Manager: Eddie Dyer
Ballpark: Sportsman's Park
Owner: Sam Breadon
GM: William Walsingham, Jr.
Coaches: Mike Gonzalez, Buzzy Wares
Future Hall of Famers: Stan Musial, Red Schoendienst, Enos Slaughter
All-Stars: Whitey Kurowski, Marty Marion, Stan Musial, Howie Pollet, Red Schoendienst, Enos Slaughter
Team Leaders, Batting
BA: Stan Musial, .365 (NL leader)
OBP: Stan Musial, .434
SLG: Stan Musial, .587 (NL leader)
OPS: Stan Musial, 1.021 (NL leader)
2B: Stan Musial, 50 (NL leader)
3B: Stan Musial, 20 (NL leader)
HR: Enos Slaughter, 18
RBI: Enos Slaughter, 130 (NL leader)
BB: Stan Musial, 73
SB: Red Schoendienst, Harry Walker, 12
Team Leaders, Pitching
W: Howie Pollet, 21 (NL leader)
SO: Harry Brecheen, 117
ERA: Howie Pollet, 2.10 (NL leader)
IP: Howie Pollet, 266 (NL leader)
CG: Howie Pollet, 22
SHO: Harry Brecheen, 5 (NL leader)
K/BB: Harry Brecheen, 1.75
SV: Howie Pollet, 5
Oldest Player: Terry Moore (b. May 27, 1912)

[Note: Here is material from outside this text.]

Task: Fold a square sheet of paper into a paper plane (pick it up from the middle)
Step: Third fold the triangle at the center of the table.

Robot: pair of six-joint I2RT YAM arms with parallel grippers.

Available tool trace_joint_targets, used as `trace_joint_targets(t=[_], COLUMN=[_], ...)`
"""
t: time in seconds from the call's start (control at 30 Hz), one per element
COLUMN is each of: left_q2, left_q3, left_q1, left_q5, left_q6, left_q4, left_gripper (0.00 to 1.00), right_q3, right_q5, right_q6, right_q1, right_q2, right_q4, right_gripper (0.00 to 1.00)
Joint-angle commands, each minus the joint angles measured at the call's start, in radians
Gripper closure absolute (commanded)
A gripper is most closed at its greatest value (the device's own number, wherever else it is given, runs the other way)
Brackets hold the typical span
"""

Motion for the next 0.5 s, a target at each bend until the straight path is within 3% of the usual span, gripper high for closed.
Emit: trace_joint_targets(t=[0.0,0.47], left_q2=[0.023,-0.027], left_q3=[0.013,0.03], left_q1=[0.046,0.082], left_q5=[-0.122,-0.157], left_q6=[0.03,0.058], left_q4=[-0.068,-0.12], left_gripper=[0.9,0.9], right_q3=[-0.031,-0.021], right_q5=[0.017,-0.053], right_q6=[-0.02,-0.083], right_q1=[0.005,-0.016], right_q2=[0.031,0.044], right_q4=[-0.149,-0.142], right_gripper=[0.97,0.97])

Youngest Player: Joe Garagiola (b. February 12, 1926)
First to Leave Us: Al Brazle (d. October 24, 1973)
Last Survivor: Three are still alive as of January 19, 2013: Bill Endicott, Joe Garagiola and Red Schoendienst.
First in Majors: Terry Moore (debut April 16, 1935)
Last in Majors: Stan Musial (final game September 29, 1963)
First to Play For the Franchise: Terry Moore (April 16, 1935)
Last to Play For the Franchise: Stan Musial (September 29, 1963)
Pre-union Team: The 1943 Phillies had Buster Adams and Danny Litwhiler, and the 1943-45 Braves had Red Barrett and Clyde Kluttz.
Reunion Team: The 1952 Pirates had six: Murry Dickson, Erv Dusak, Joe Garagiola, Red Munger, Howie Pollet and Ted Wilks. Branch Rickey was Pittsburgh GM by that time, and all six of those guys were signed by the Cards during his tenure in St. Louis. The 1947 Phillies are also notable with five (Buster Adams, Blix Donnelly, Freddy Schmidt, Emil Verban and Harry Walker).
Stan Musial, NL MVP
In 1945 Stan Musial and Enos Slaughter wore military uniforms while the Cardinals finished in second place; in 1946 both were back in Cardinal uniforms and providing the majority of St. Louis' offense. Indeed, Whitey Kurowski was the only other Cardinal to post an OPS+ above 100 that year (unless you count Nippy Jones, who only made 14 plate appearances). The lowest of the three was Slaughter at 133, and the production that went with Musial's 183 OPS+ earned him his second MVP award. Despite a lack of lineup depth, the Cards led the NL in runs scored, doubles and batting average, and they were second in OPS+ and homers. Their pitching staff allowed the fewest runs per game and led the league in ERA+ and strikeout-to-walk ratio. They had depth to go with strength, as most of their key pitchers had an ERA+ above 100.
Most of the season was a two-way race between the Cardinals and Dodgers. The top two spots were occupied by those two teams almost from Day One. So close were the squads that they finished their schedules in a first-place tie, necessitating a best-of-three series to determine the pennant winner. The Cards proved their superiority by sweeping it in two games to earn the flag.
The experts didn't give the Cardinals much chance to beat the Boston Red Sox in the World Series. The National League was seen as far inferior to the American at the time, and the Redbirds didn't have the look of an especially great club. As it turned out, the Series was a fairly even match. The Bosox and Cards alternated wins in the first six games, with only Game 4 being a blowout. Game 7 was a thriller that provided the Series' most memorable moment. With two out and the game tied in the bottom of the eighth, St. Louis had Enos Slaughter on first. When Harry Walker lined one into center Slaughter shocked everyone in the ballpark by running non-stop all the way around the bases to score the winning run. The play became known as "Slaughter's Mad Dash," and Harry Brecheen set down Boston in the ninth to win the game.